> _WHAT TO WORK ON_
Only the lines below from the one containing "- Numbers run" to the one containing "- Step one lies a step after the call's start" should be repeated, both included and unchanged.

> _DATA EXCERPT_
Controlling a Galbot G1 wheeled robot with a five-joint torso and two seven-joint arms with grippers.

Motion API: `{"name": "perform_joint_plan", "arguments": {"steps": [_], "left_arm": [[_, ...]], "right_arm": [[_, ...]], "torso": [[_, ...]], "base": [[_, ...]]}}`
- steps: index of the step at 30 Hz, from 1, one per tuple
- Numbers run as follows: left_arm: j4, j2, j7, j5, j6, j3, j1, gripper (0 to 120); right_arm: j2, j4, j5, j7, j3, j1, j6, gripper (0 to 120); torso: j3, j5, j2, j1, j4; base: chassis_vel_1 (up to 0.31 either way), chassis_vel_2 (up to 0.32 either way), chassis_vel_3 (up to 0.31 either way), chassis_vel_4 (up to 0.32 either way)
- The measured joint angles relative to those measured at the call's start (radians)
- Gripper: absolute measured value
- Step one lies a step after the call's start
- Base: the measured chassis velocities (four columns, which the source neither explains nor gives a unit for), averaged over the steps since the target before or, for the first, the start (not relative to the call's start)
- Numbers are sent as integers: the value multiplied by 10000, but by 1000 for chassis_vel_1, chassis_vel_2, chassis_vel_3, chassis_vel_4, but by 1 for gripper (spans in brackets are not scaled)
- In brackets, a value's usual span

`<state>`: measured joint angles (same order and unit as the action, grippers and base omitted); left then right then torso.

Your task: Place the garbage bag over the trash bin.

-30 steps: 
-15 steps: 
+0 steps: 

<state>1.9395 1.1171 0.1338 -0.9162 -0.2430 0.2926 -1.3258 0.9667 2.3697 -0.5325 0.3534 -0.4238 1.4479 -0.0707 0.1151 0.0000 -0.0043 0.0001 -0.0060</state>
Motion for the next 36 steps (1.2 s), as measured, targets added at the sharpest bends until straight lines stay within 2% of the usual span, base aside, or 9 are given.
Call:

> _ANSWER TO THE EXERCISE_
- Numbers run as follows: left_arm: j4, j2, j7, j5, j6, j3, j1, gripper (0 to 120); right_arm: j2, j4, j5, j7, j3, j1, j6, gripper (0 to 120); torso: j3, j5, j2, j1, j4; base: chassis_vel_1 (up to 0.31 either way), chassis_vel_2 (up to 0.32 either way), chassis_vel_3 (up to 0.31 either way), chassis_vel_4 (up to 0.32 either way)
- The measured joint angles relative to those measured at the call's start (radians)
- Gripper: absolute measured value
- Step one lies a step after the call's start

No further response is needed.